**INSTRUCTIONS FOR THE TASK**
Your answer should consist of the lines in the following data that contain "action".

**INFORMATION SUPPLIED**
*-*-*

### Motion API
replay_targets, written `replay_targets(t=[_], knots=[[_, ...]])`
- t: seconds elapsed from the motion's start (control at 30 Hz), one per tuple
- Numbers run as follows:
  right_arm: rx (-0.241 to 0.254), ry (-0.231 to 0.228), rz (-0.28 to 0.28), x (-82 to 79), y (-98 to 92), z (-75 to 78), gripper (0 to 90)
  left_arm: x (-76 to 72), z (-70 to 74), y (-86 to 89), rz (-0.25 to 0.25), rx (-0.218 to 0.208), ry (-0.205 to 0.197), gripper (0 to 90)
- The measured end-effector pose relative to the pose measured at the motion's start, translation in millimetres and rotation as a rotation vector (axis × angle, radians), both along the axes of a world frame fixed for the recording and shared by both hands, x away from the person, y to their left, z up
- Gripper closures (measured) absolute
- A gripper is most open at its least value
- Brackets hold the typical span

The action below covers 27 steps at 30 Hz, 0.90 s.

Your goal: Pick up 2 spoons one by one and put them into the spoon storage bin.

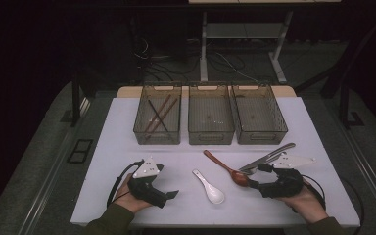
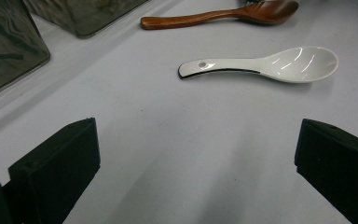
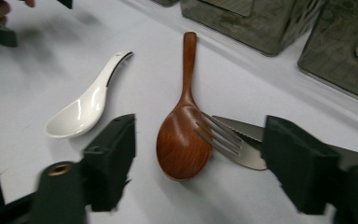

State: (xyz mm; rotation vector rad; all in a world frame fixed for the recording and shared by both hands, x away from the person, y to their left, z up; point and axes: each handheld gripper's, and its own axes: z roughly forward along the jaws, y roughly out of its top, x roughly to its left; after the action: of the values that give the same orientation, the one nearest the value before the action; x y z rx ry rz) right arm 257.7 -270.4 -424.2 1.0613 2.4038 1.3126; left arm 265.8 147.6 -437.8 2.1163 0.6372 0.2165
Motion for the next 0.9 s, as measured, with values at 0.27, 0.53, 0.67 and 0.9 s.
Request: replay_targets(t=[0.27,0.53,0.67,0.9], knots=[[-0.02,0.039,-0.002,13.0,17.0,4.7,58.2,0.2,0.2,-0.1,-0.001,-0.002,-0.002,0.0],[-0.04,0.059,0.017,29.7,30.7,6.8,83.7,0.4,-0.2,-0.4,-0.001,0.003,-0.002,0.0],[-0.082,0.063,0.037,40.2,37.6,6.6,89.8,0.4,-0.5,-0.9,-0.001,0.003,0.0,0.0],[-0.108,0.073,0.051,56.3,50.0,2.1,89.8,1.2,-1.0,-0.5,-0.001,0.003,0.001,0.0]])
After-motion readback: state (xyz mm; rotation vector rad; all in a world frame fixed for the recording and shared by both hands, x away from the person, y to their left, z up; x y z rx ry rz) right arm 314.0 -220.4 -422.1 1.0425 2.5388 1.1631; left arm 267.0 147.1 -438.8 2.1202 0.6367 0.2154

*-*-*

**SOLUTION**
The action below covers 27 steps at 30 Hz, 0.90 s.
State: (xyz mm; rotation vector rad; all in a world frame fixed for the recording and shared by both hands, x away from the person, y to their left, z up; point and axes: each handheld gripper's, and its own axes: z roughly forward along the jaws, y roughly out of its top, x roughly to its left; after the action: of the values that give the same orientation, the one nearest the value before the action; x y z rx ry rz) right arm 257.7 -270.4 -424.2 1.0613 2.4038 1.3126; left arm 265.8 147.6 -437.8 2.1163 0.6372 0.2165

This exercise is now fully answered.